Pengajar Ma'had Daarussunnah Bekasi, Ustadz Muhammad Azizan Syahrial Lc menyampaikan, tidak ada nash hadits atau sabda Nabi Muhammad SAW yang menjelaskan tentang ciri-ciri orang yang telah mendapat lailatul qadar.
"Sebenarnya tidak ada teks hadits yang menerangkan ciri orang yang mendapat lailatul qadar. Tetapi memang ada kaidah umum yang telah disepakati jumhur ulama tentang ciri orang yang diterima ibadahnya," tuturnya kepada Republika.co.id, Jumat (7/5).
Alumnus LIPIA Jakarta itu menjelaskan, jumhur ulama bersepakat, seorang Muslim yang diterima ibadahnya maka ia senantiasa meningkatkan amal ibadahnya. "Tandanya diberikan taufik untuk memproduksi ibadah-ibadah selanjutnya yang lain, artinya tidak berhenti di situ," tutur dia.
Ustadz Azizan menambahkan, mereka yang diterima ibadahnya terus meningkatkan kualitas dan kuantitas ibadahnya sehingga menjadi orang yang lebih baik dari sebelumnya. "Ketika ibadahnya diterima, maka ia menjadi orang yang lebih baik dari sebelumnya dari sisi kualitas dan kuantitas ibadah," jelasnya.
Ustadz Azizan juga mengungkapkan, tidak ada riwayat tentang pahala besar bagi orang yang beriktikaf di 10 hari terakhir Ramadhan. Namun, Rasulullah SAW selama hidupnya tidak pernah meninggalkan aktivitas tersebut. "Dan ini menunjukkan keutamaan iktikaf di 10 hari terakhir pada Ramadhan," kata pria yang tengah menempuh pendidikan magister di Fakultas Dirasat Islamiyah UIN Syarif Hidayatullah Jakarta itu.

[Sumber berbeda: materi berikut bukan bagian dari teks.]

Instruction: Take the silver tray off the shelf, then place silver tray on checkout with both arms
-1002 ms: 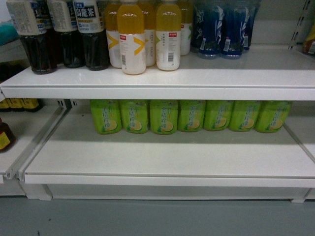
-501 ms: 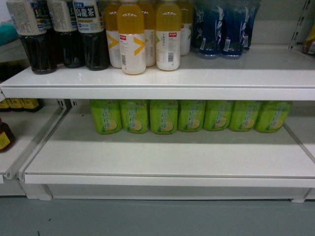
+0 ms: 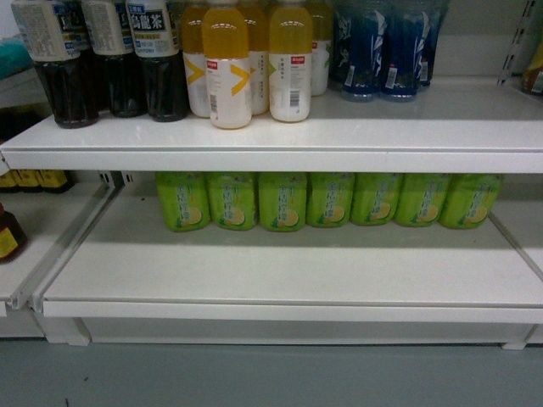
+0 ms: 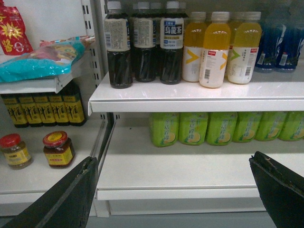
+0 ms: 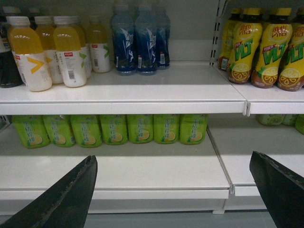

Dalam hadis riwayat Muttafaqun 'Alaih dari jalur Aisyah, disebutkan bahwa Rasulullah SAW beriktikaf di 10 hari terakhir pada Ramadhan sampai beliau wafat, lalu kegiatan iktikaf itu dilanjutkan oleh istri-istri beliau. Bahkan di tahun wafatnya, beliau beriktikaf di 20 hari terakhir Ramadhan. (HR. Bukhori, no. 2040)
Ustadz Azizan kembali memaparkan, iktikaf pada dasarnya di masjid, sehingga tidaklah dianggap iktikaf kecuali di dalam masjid. Ini menjadi ijma para ulama berlandaskan firman Allah SWT dalam Surah Al-Baqarah ayat 187, "Dan janganlah kalian berhubungan dengan istri-istri kalian, sedangkan kalian dalam keadaan beriktikaf di masjid".